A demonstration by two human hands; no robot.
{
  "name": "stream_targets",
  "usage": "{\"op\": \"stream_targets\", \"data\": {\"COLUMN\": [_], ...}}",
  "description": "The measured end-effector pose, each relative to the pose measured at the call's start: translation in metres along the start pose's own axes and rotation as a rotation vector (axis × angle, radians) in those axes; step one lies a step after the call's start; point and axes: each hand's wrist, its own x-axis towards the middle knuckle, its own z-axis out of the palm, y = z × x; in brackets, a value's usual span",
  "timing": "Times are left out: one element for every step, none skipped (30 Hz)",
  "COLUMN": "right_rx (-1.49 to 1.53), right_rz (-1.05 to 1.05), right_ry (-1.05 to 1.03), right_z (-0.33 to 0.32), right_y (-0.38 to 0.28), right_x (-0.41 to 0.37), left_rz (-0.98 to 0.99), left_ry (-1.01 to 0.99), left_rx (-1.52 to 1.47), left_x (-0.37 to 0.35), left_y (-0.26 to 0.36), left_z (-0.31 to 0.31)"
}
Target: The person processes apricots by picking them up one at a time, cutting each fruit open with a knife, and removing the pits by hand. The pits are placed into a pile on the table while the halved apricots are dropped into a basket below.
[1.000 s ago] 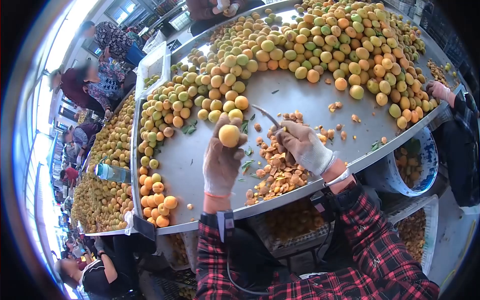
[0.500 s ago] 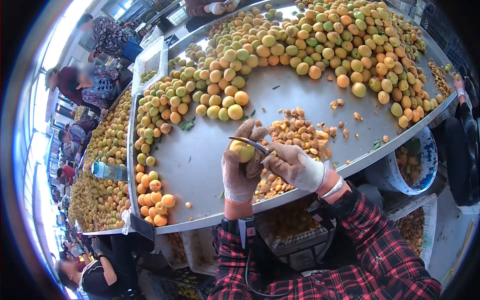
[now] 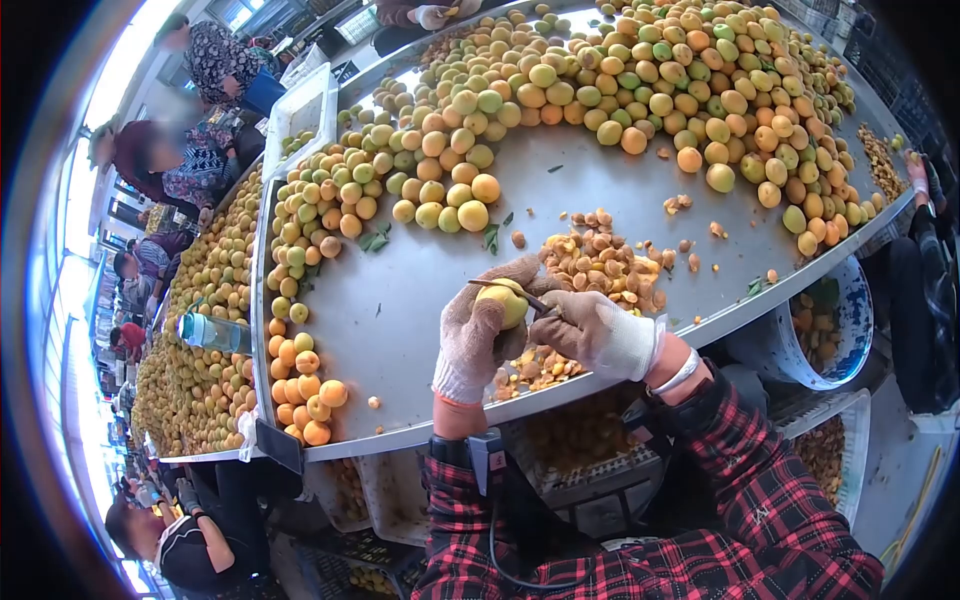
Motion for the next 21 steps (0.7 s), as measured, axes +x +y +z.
{"op": "stream_targets", "data": {"right_rx": [-0.001,-0.001,0.009,0.008,0.054,0.100,0.098,0.012,-0.074,-0.075,-0.239,-0.403,-0.404,-0.382,-0.358,-0.355,-0.315,-0.277,-0.328,-0.328,-0.378], "right_rz": [0.053,0.105,0.194,0.193,0.074,-0.044,-0.043,-0.103,-0.164,-0.161,-0.183,-0.205,-0.204,-0.187,-0.169,-0.170,-0.086,-0.003,0.043,0.043,0.017], "right_ry": [-0.063,-0.126,-0.160,-0.158,-0.062,0.033,0.035,0.114,0.190,0.186,0.209,0.232,0.228,0.180,0.133,0.128,0.082,0.037,0.011,0.011,0.016], "right_z": [-0.005,-0.008,-0.012,-0.010,-0.004,0.001,0.006,0.010,0.013,0.014,0.014,0.013,0.011,0.008,0.005,0.003,0.001,-0.001,-0.002,-0.001,0.001], "right_y": [-0.001,-0.003,-0.009,-0.008,-0.003,0.002,0.006,0.009,0.013,0.017,0.022,0.025,0.025,0.023,0.021,0.018,0.013,0.011,0.011,0.013,0.016], "right_x": [0.000,0.000,0.000,-0.001,-0.002,-0.002,-0.001,0.000,0.002,0.003,0.004,0.005,0.005,0.007,0.008,0.009,0.009,0.010,0.011,0.010,0.009], "left_rz": [0.000,-0.041,-0.082,-0.080,0.031,0.142,0.211,0.210,0.137,0.065,-0.002,-0.001,-0.016,-0.029,-0.009,-0.008,-0.030,-0.051,-0.118,-0.118,-0.129], "left_ry": [0.000,-0.074,-0.151,-0.153,-0.025,0.104,0.187,0.186,0.177,0.169,0.103,0.105,0.112,0.121,0.085,0.091,0.132,0.169,0.221,0.222,0.194], "left_rx": [0.000,-0.012,-0.023,-0.023,-0.078,-0.133,-0.158,-0.162,-0.287,-0.412,-0.509,-0.512,-0.543,-0.574,-0.620,-0.619,-0.427,-0.235,0.086,0.086,0.115], "left_x": [0.000,0.001,0.002,0.005,0.008,0.011,0.016,0.017,0.017,0.016,0.015,0.014,0.013,0.013,0.012,0.010,0.009,0.009,0.010,0.008,0.005], "left_y": [0.002,0.003,0.005,0.002,-0.005,-0.011,-0.021,-0.031,-0.036,-0.039,-0.041,-0.035,-0.027,-0.022,-0.020,-0.017,-0.012,-0.005,0.002,0.002,0.002], "left_z": [-0.005,-0.009,-0.011,-0.005,0.007,0.020,0.028,0.029,0.029,0.030,0.029,0.034,0.039,0.041,0.034,0.028,0.023,0.023,0.027,0.026,0.025]}}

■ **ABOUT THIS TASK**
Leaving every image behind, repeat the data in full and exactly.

■ **OUTPUT FOR THIS TASK**
A demonstration by two human hands; no robot.
{
  "name": "stream_targets",
  "usage": "{\"op\": \"stream_targets\", \"data\": {\"COLUMN\": [_], ...}}",
  "description": "The measured end-effector pose, each relative to the pose measured at the call's start: translation in metres along the start pose's own axes and rotation as a rotation vector (axis × angle, radians) in those axes; step one lies a step after the call's start; point and axes: each hand's wrist, its own x-axis towards the middle knuckle, its own z-axis out of the palm, y = z × x; in brackets, a value's usual span",
  "timing": "Times are left out: one element for every step, none skipped (30 Hz)",
  "COLUMN": "right_rx (-1.49 to 1.53), right_rz (-1.05 to 1.05), right_ry (-1.05 to 1.03), right_z (-0.33 to 0.32), right_y (-0.38 to 0.28), right_x (-0.41 to 0.37), left_rz (-0.98 to 0.99), left_ry (-1.01 to 0.99), left_rx (-1.52 to 1.47), left_x (-0.37 to 0.35), left_y (-0.26 to 0.36), left_z (-0.31 to 0.31)"
}
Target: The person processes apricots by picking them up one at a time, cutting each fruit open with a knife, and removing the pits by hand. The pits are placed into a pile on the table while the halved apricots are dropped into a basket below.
[1.000 s ago] 
[0.500 s ago] 
[now] 
Motion for the next 21 steps (0.7 s), as measured, axes +x +y +z.
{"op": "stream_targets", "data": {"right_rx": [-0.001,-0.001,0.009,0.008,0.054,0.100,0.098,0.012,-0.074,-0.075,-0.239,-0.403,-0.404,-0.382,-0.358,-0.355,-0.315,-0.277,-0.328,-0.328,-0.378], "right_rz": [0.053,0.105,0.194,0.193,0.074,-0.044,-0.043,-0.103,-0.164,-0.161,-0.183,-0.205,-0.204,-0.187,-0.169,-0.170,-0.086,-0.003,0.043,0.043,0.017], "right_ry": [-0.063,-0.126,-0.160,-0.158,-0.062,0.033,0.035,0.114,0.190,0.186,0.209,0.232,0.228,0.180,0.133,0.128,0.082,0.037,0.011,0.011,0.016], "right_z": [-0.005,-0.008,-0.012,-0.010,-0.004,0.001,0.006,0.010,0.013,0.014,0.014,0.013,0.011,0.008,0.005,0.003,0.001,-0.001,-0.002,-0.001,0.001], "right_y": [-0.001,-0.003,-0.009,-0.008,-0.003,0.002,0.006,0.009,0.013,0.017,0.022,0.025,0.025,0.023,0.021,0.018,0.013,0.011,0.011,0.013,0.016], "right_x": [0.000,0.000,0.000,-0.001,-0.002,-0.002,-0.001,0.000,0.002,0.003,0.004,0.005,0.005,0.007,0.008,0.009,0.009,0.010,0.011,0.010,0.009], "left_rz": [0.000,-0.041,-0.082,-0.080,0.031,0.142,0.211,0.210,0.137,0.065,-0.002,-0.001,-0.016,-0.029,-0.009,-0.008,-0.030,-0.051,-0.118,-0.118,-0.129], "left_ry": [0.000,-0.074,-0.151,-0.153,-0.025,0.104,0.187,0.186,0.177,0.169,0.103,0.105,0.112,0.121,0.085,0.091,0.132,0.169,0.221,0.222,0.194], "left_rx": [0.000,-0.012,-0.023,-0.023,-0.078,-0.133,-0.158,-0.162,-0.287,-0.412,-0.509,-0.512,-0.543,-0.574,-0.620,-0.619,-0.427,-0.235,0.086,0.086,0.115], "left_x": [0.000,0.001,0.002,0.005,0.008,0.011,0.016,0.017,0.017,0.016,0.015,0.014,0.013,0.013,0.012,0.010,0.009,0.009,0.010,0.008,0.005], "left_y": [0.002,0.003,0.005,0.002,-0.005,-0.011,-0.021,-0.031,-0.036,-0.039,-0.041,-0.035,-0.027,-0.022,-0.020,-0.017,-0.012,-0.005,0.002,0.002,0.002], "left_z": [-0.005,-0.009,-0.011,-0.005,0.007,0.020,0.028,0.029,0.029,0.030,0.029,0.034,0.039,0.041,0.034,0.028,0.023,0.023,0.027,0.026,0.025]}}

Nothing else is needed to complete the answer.